WHAT IS EXPECTED: Each entry below has to be written out again without any change.

SOURCE DATA:

---*---

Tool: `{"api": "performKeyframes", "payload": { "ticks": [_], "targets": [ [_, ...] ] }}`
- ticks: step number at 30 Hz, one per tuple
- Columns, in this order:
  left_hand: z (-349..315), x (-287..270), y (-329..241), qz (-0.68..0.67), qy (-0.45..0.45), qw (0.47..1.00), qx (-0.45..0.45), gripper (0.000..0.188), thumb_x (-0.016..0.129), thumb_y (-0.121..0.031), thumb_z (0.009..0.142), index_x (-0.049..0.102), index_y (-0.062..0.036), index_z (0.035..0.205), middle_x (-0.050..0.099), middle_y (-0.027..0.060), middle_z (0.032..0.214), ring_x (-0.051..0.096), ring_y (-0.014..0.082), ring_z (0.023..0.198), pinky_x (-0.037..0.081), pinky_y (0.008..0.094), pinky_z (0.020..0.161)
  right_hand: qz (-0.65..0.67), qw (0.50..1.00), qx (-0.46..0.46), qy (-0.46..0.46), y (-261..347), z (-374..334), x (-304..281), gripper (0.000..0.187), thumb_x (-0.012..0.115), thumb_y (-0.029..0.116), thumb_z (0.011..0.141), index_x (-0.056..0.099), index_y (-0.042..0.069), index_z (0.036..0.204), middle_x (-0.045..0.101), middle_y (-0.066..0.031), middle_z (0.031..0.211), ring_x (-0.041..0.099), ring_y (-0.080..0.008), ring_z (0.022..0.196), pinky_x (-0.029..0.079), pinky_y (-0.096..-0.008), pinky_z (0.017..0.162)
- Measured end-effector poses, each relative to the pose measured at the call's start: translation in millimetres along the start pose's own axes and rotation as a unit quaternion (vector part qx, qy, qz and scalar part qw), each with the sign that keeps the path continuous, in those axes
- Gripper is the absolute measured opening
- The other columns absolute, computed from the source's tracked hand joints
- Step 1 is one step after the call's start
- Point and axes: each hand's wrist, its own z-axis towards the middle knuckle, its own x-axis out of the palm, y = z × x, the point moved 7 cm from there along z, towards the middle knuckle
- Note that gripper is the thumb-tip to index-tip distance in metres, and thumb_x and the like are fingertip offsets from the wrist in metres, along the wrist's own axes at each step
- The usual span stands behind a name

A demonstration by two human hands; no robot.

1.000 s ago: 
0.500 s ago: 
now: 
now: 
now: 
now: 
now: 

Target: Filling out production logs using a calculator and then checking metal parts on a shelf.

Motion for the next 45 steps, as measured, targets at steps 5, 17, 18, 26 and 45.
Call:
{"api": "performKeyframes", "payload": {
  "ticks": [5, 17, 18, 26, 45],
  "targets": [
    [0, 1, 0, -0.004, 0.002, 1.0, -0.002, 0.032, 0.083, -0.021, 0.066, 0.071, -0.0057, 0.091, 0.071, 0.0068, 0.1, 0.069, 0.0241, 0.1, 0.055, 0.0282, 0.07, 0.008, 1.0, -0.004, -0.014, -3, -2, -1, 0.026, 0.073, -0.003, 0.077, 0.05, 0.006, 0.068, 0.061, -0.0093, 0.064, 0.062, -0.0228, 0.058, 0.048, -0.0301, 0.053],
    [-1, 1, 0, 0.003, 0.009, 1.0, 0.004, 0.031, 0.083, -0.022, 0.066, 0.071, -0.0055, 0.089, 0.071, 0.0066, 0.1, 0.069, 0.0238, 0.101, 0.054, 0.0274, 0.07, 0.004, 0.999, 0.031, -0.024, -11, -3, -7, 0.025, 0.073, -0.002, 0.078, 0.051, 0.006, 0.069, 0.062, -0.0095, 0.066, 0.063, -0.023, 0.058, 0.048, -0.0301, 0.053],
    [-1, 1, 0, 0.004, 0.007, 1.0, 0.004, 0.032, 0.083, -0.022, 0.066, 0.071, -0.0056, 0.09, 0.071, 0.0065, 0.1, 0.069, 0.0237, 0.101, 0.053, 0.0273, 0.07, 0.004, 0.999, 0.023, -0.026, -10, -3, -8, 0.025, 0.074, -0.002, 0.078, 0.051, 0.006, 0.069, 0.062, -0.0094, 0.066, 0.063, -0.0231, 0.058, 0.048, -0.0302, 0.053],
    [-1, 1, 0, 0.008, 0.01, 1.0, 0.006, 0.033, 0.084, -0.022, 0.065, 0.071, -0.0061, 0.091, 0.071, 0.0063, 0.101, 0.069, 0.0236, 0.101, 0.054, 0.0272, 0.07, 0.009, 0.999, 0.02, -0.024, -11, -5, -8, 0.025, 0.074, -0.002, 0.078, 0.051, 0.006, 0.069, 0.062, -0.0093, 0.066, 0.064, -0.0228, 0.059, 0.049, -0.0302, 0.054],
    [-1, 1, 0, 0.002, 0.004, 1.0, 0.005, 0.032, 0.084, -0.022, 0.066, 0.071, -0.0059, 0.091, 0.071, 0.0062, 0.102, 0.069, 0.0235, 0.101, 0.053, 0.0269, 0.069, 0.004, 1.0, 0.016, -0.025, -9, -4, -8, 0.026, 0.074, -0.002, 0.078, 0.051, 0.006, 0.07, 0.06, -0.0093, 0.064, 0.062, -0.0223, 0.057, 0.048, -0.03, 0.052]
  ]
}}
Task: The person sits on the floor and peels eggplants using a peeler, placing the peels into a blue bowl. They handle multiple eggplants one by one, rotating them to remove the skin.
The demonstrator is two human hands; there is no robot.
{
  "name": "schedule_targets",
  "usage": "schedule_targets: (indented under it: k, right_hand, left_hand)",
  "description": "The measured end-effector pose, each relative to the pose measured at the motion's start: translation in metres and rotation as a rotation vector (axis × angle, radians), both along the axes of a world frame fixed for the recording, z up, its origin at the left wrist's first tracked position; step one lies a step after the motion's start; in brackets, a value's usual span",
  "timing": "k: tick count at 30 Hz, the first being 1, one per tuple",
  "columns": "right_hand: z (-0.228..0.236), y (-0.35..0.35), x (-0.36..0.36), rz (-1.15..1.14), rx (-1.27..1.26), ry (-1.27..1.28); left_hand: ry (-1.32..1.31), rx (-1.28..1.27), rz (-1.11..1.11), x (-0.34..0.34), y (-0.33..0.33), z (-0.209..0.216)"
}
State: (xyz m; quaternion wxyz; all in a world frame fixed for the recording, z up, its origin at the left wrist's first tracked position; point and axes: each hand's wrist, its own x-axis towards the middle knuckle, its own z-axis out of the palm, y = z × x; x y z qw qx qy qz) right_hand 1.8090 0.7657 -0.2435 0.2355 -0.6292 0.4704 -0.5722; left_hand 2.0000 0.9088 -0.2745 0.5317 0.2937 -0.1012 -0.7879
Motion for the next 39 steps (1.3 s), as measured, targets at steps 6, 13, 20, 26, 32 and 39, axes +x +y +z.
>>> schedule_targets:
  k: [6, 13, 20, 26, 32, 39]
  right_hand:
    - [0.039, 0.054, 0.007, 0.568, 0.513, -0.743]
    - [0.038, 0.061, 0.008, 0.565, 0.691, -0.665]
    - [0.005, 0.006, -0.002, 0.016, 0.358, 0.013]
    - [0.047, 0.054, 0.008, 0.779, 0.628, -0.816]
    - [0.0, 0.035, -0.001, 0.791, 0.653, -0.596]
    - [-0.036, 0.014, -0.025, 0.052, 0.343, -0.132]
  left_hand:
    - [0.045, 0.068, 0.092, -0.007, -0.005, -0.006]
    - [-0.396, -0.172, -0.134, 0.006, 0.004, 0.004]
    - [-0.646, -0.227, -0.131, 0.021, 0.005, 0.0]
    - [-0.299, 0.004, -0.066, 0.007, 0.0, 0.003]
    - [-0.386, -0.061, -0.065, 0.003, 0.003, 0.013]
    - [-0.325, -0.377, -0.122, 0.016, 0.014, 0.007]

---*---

EXERCISE OUTPUT:
Tool: `{"api": "performKeyframes", "payload": { "ticks": [_], "targets": [ [_, ...] ] }}`
- ticks: step number at 30 Hz, one per tuple
- Columns, in this order:
  left_hand: z (-349..315), x (-287..270), y (-329..241), qz (-0.68..0.67), qy (-0.45..0.45), qw (0.47..1.00), qx (-0.45..0.45), gripper (0.000..0.188), thumb_x (-0.016..0.129), thumb_y (-0.121..0.031), thumb_z (0.009..0.142), index_x (-0.049..0.102), index_y (-0.062..0.036), index_z (0.035..0.205), middle_x (-0.050..0.099), middle_y (-0.027..0.060), middle_z (0.032..0.214), ring_x (-0.051..0.096), ring_y (-0.014..0.082), ring_z (0.023..0.198), pinky_x (-0.037..0.081), pinky_y (0.008..0.094), pinky_z (0.020..0.161)
  right_hand: qz (-0.65..0.67), qw (0.50..1.00), qx (-0.46..0.46), qy (-0.46..0.46), y (-261..347), z (-374..334), x (-304..281), gripper (0.000..0.187), thumb_x (-0.012..0.115), thumb_y (-0.029..0.116), thumb_z (0.011..0.141), index_x (-0.056..0.099), index_y (-0.042..0.069), index_z (0.036..0.204), middle_x (-0.045..0.101), middle_y (-0.066..0.031), middle_z (0.031..0.211), ring_x (-0.041..0.099), ring_y (-0.080..0.008), ring_z (0.022..0.196), pinky_x (-0.029..0.079), pinky_y (-0.096..-0.008), pinky_z (0.017..0.162)
- Measured end-effector poses, each relative to the pose measured at the call's start: translation in millimetres along the start pose's own axes and rotation as a unit quaternion (vector part qx, qy, qz and scalar part qw), each with the sign that keeps the path continuous, in those axes
- Gripper is the absolute measured opening
- The other columns absolute, computed from the source's tracked hand joints
- Step 1 is one step after the call's start
- Point and axes: each hand's wrist, its own z-axis towards the middle knuckle, its own x-axis out of the palm, y = z × x, the point moved 7 cm from there along z, towards the middle knuckle
- Note that gripper is the thumb-tip to index-tip distance in metres, and thumb_x and the like are fingertip offsets from the wrist in metres, along the wrist's own axes at each step
- The usual span stands behind a name

A demonstration by two human hands; no robot.

1.000 s ago: 
0.500 s ago: 
now: 
now: 
now: 
now: 
now: 

Target: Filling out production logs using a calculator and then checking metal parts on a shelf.

Motion for the next 45 steps, as measured, targets at steps 5, 17, 18, 26 and 45.
Call:
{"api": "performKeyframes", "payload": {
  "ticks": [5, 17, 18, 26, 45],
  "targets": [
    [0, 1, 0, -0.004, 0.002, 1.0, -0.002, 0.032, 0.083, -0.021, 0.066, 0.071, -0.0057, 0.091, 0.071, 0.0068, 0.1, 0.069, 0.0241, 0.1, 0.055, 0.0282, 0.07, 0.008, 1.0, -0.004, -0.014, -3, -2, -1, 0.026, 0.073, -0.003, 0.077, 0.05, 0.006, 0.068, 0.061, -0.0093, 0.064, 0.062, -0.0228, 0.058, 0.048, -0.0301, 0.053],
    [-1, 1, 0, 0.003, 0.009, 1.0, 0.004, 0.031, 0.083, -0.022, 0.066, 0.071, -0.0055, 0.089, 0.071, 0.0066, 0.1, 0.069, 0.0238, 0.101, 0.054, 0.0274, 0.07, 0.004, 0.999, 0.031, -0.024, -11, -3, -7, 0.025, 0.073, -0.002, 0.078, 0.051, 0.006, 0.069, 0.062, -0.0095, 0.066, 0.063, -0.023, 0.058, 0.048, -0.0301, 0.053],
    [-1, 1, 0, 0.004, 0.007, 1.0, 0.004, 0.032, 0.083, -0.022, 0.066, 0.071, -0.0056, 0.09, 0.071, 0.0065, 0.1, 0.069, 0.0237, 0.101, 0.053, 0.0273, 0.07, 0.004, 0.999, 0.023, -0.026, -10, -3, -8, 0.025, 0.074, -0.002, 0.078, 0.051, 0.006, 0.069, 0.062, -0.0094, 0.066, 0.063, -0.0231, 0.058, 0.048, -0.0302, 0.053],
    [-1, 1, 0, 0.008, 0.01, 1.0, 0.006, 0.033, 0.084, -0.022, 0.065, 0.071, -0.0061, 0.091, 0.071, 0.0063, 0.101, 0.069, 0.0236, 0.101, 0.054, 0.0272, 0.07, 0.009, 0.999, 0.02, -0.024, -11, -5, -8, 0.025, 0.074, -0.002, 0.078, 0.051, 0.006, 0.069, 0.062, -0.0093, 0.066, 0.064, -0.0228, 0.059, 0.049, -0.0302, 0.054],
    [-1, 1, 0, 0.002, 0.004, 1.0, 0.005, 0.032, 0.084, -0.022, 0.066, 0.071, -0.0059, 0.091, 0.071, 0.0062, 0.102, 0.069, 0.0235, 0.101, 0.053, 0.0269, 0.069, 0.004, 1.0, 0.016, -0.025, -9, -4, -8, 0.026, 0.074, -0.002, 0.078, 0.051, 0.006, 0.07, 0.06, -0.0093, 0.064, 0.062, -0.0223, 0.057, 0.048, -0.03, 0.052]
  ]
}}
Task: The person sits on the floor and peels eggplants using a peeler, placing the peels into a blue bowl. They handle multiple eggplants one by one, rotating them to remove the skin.
The demonstrator is two human hands; there is no robot.
{
  "name": "schedule_targets",
  "usage": "schedule_targets: (indented under it: k, right_hand, left_hand)",
  "description": "The measured end-effector pose, each relative to the pose measured at the motion's start: translation in metres and rotation as a rotation vector (axis × angle, radians), both along the axes of a world frame fixed for the recording, z up, its origin at the left wrist's first tracked position; step one lies a step after the motion's start; in brackets, a value's usual span",
  "timing": "k: tick count at 30 Hz, the first being 1, one per tuple",
  "columns": "right_hand: z (-0.228..0.236), y (-0.35..0.35), x (-0.36..0.36), rz (-1.15..1.14), rx (-1.27..1.26), ry (-1.27..1.28); left_hand: ry (-1.32..1.31), rx (-1.28..1.27), rz (-1.11..1.11), x (-0.34..0.34), y (-0.33..0.33), z (-0.209..0.216)"
}
State: (xyz m; quaternion wxyz; all in a world frame fixed for the recording, z up, its origin at the left wrist's first tracked position; point and axes: each hand's wrist, its own x-axis towards the middle knuckle, its own z-axis out of the palm, y = z × x; x y z qw qx qy qz) right_hand 1.8090 0.7657 -0.2435 0.2355 -0.6292 0.4704 -0.5722; left_hand 2.0000 0.9088 -0.2745 0.5317 0.2937 -0.1012 -0.7879
Motion for the next 39 steps (1.3 s), as measured, targets at steps 6, 13, 20, 26, 32 and 39, axes +x +y +z.
>>> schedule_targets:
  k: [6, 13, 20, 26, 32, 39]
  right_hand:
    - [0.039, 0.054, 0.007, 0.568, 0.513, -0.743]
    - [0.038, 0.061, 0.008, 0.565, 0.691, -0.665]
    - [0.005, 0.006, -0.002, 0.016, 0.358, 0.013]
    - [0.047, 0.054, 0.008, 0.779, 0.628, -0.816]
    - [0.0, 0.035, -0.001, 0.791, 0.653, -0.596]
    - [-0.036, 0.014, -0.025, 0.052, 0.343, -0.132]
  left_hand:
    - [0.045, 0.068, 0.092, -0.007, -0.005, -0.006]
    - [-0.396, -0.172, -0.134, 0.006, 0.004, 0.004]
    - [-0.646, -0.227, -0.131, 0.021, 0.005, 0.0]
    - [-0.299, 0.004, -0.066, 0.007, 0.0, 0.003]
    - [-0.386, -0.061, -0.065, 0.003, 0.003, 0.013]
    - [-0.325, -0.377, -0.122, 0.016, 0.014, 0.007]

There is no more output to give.